In Nancy Warren's newest contemporary romance, which is loosely linked to British Bad Boys, she pairs a spoiled little rich girl from England with a
Texan cop-turned-landlord. After dumping a string of fiancés, Chloe flees to Texas to open up a business doing the only thing she appears to be good at: breaking up relationships. It's not that she's malicious about breaking up couples – to the contrary, Chloe only breaks up couples who can't find the heart, or the words, to do it themselves. She moves into a house owned by her neighbor and landlord, Matthew.
Matthew is a retired cop who has taken up flipping houses. He's also dating a woman who is nothing but sunshine and light – so why does he say, with dread, "we're probably getting married one day?" Chloe, along with everyone else, can see that Matthew and his girlfriend aren't right for each other, but Matthew is a little harder to convince. In fact, his girlfriend ends up hiring Chloe to let Matt down easy.
Can Chloe breakup the couple without trying to keep Matt for herself?

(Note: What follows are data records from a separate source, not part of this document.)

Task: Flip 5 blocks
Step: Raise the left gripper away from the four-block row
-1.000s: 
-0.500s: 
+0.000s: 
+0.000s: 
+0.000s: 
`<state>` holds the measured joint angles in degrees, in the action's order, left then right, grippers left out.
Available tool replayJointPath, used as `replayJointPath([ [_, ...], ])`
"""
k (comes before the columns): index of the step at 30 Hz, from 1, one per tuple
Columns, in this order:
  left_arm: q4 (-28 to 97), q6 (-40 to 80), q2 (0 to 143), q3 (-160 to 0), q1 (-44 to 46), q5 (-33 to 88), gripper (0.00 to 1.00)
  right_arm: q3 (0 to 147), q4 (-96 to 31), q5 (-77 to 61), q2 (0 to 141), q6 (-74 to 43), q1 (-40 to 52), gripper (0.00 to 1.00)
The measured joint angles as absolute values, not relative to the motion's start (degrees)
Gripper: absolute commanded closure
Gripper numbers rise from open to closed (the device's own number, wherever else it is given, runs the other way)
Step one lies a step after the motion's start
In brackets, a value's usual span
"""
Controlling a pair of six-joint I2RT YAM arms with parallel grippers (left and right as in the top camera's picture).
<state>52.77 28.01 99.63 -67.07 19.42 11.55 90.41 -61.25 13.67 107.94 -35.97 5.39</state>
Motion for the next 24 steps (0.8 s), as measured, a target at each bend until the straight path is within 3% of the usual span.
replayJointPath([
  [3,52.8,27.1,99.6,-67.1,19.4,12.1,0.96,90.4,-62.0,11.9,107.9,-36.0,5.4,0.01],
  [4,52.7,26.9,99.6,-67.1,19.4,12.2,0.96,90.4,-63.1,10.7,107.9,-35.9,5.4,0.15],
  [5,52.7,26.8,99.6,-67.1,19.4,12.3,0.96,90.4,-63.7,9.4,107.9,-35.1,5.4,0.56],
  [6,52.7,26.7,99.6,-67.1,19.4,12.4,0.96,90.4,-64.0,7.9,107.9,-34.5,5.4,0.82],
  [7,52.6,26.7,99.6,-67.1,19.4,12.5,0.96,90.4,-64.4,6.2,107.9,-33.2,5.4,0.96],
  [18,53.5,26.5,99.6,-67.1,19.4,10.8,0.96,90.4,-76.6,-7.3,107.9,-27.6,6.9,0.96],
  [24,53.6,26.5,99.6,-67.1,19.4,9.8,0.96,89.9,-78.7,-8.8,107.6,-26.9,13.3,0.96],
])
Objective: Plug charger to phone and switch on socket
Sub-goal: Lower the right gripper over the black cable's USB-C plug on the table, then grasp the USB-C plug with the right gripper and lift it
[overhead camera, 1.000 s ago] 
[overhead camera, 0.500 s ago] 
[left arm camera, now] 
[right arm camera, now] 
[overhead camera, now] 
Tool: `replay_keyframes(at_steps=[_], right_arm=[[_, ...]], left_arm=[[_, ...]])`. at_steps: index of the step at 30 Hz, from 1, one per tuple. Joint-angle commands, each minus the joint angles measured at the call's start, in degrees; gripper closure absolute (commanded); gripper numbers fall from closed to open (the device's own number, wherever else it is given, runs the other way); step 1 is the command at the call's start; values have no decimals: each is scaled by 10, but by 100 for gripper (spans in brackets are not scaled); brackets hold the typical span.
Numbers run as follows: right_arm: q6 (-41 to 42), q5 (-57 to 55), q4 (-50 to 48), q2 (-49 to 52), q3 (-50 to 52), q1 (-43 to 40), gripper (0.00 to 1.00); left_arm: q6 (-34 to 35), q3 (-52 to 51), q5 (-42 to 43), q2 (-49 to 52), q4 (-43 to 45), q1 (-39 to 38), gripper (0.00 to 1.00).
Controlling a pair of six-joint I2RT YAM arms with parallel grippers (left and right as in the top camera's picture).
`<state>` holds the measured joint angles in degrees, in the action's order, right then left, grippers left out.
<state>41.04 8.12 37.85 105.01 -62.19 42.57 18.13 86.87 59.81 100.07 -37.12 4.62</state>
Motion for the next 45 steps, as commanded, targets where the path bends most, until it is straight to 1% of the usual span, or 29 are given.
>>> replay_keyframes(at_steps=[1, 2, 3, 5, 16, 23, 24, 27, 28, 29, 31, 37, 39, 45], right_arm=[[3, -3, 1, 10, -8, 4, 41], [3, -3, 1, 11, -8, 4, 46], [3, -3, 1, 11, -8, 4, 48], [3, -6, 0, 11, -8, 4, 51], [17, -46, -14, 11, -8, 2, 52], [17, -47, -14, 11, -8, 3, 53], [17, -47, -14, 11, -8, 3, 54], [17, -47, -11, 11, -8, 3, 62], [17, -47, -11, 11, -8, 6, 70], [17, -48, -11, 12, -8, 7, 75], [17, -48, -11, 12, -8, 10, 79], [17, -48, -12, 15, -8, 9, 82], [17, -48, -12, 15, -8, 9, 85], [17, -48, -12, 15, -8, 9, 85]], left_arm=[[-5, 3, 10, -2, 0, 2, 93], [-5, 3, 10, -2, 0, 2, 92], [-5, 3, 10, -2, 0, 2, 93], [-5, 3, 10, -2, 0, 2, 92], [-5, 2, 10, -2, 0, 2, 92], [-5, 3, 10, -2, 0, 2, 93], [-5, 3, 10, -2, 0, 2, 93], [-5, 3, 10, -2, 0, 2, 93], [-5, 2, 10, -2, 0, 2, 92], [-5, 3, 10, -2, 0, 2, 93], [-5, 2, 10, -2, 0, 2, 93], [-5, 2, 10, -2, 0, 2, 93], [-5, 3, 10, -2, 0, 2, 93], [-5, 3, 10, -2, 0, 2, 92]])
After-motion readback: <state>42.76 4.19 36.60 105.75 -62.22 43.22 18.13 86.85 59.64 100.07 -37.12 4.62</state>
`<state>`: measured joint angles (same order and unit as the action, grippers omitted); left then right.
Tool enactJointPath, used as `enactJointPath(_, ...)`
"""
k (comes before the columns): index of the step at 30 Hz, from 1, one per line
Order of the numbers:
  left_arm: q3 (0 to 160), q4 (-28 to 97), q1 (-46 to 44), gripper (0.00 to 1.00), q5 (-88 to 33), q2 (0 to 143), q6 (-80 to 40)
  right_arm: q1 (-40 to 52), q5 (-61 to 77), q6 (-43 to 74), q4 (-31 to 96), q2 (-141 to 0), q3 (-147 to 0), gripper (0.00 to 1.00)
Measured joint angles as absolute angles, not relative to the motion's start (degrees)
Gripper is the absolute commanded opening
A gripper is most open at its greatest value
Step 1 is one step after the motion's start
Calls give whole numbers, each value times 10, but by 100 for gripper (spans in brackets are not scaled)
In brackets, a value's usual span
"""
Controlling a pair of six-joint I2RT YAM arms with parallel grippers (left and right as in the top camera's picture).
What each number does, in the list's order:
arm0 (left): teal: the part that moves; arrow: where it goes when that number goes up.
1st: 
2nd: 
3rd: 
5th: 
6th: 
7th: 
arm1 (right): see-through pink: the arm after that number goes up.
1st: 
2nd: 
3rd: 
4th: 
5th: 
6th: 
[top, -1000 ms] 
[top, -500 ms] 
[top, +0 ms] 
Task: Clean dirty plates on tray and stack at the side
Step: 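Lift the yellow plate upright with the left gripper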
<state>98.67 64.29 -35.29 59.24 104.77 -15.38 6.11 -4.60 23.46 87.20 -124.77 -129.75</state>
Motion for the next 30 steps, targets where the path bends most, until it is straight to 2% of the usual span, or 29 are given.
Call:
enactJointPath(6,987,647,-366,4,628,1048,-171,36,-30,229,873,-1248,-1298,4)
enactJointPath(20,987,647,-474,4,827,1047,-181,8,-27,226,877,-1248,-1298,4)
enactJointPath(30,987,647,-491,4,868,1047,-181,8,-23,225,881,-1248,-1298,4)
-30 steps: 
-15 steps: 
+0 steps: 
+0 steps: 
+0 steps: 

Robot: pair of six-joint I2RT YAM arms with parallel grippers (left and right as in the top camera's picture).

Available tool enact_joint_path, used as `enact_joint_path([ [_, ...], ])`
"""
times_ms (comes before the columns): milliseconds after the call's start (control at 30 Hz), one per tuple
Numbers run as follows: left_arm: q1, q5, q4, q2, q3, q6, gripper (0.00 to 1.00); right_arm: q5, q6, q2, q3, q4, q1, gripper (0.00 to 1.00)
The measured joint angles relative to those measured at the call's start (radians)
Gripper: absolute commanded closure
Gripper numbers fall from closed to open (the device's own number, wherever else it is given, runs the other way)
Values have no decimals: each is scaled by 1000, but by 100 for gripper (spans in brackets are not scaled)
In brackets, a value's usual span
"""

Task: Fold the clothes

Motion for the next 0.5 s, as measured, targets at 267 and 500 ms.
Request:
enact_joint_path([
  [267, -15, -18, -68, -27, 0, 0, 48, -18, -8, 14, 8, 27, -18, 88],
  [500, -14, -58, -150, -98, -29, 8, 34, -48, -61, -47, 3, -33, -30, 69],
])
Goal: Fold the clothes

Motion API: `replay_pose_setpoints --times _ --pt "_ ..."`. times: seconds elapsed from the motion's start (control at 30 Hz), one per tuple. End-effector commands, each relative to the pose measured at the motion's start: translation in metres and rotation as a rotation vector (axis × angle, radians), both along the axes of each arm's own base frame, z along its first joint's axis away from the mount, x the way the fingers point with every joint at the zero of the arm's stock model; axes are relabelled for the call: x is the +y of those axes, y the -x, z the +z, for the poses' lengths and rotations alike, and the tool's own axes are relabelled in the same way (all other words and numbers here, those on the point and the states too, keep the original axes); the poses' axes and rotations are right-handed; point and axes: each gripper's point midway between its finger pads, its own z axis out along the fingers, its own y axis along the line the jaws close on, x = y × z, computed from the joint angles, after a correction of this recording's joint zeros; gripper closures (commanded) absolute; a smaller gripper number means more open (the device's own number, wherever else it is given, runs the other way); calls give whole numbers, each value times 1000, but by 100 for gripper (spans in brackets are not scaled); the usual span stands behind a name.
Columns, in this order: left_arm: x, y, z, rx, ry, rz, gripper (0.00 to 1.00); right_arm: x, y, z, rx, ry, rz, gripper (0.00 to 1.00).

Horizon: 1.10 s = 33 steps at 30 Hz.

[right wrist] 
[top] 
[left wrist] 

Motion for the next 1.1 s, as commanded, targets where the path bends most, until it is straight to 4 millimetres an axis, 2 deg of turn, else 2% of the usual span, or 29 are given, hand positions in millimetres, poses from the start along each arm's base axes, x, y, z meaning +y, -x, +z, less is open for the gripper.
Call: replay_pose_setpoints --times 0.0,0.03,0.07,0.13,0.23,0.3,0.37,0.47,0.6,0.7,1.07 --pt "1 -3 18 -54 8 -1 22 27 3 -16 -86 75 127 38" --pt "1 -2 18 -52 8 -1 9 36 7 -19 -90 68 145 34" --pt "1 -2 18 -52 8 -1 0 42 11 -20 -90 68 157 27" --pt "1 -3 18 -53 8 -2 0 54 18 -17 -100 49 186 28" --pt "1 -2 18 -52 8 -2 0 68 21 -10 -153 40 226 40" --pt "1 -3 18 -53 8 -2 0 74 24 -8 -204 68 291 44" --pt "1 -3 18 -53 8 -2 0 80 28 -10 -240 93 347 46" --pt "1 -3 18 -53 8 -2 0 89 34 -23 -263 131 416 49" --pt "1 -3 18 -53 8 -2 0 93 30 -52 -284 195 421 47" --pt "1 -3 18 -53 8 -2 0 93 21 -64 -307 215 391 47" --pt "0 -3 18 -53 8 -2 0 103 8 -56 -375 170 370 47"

Despite the cover Brava gave this book, it's more of a romantic comedy than the cover models lead one to believe. That said, however, the comedic aspect of the book never really reaches laugh-out-loud proportions. Instead, the humor
is mildly chuckle-worthy. Also, a timing inconsistency in the plot gave me pause:
near the beginning of the story, Chloe agrees to take on an assignment to break up a couple, but the client insists that the break up must happen within two weeks. Fast forward to nearly the end of the book
- two months have passed, and the breakup still hasn't happened. Even in extending the plot to take place over two months, the romance between Matthew and Chloe
is somewhat rushed. Matthew is dating his girlfriend throughout much of the book, so
it's hard to believe that Chloe and Matt could fall in love with each other so quickly. Warren spends so much time developing the romance between two of the secondary characters
that I ended up caring about them more than I did about Matt and Chloe.
Overall, isn't Nancy Warren's best effort. My favorite book by her remains Turn Left at Sanity, which was incidentally the first book I read by her. I keep hoping that her future books will live up to
Turn Left, but so far they haven't, and The One I Want does nothing to break the mold.